ASSIGNMENT: Look through the listing below and report how many lines contain "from", as a bare number.

DATA SHOWN:
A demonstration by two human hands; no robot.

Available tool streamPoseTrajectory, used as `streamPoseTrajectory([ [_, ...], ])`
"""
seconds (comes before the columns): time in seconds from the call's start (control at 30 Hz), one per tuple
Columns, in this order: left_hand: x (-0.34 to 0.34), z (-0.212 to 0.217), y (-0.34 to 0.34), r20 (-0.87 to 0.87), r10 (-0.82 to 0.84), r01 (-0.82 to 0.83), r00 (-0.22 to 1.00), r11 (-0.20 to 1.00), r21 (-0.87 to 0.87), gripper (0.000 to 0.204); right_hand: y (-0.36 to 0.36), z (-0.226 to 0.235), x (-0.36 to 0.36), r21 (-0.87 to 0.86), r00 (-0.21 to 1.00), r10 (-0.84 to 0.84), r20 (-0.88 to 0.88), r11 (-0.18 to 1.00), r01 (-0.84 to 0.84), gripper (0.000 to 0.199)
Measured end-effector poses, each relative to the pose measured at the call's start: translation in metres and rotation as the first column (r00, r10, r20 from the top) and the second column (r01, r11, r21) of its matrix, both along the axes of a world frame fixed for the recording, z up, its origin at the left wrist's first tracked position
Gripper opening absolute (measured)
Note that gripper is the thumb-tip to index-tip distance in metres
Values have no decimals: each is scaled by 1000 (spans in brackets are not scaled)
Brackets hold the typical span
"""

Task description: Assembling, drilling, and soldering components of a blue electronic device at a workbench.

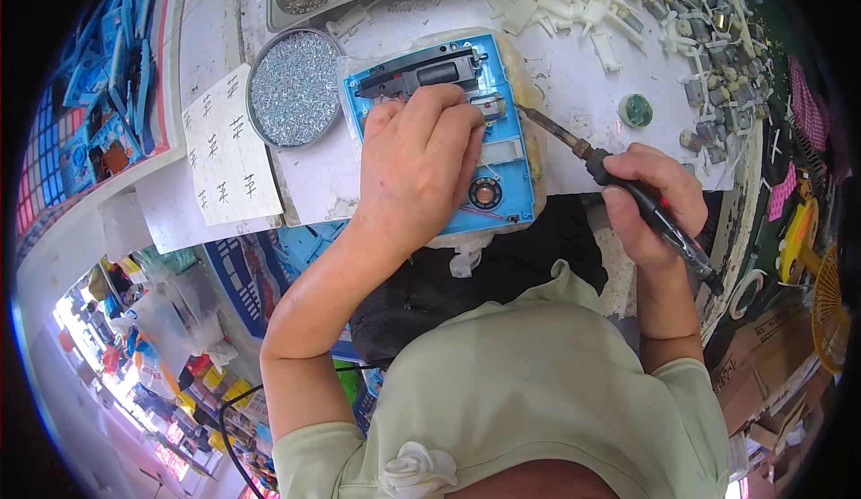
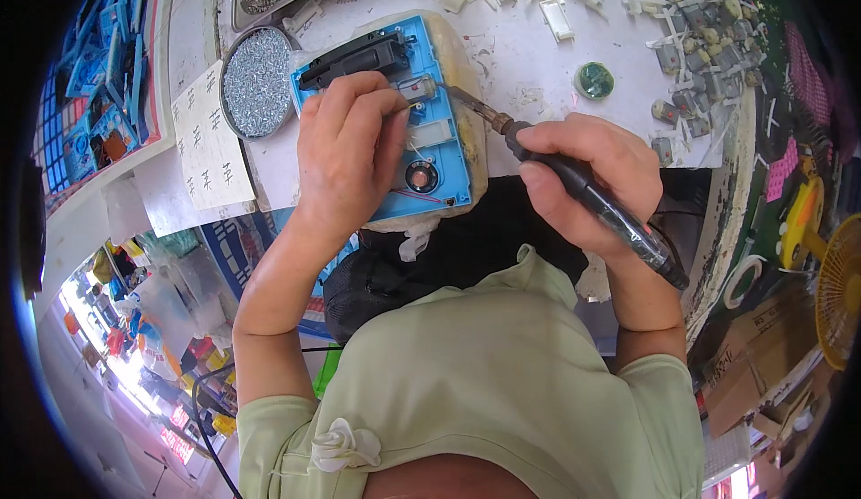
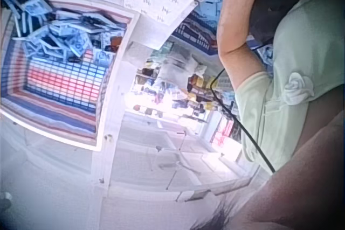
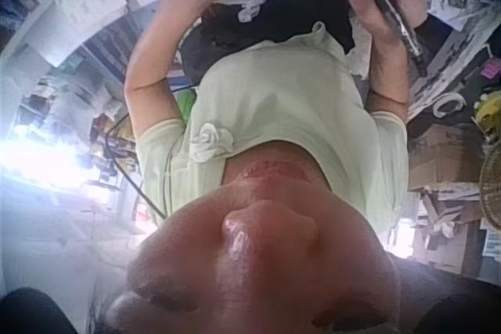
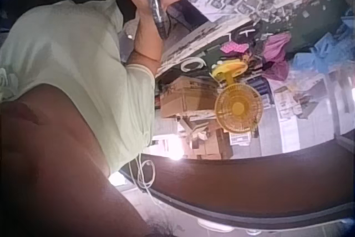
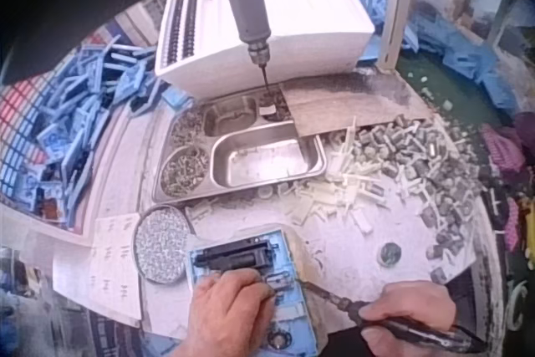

EXERCISE OUTPUT: 2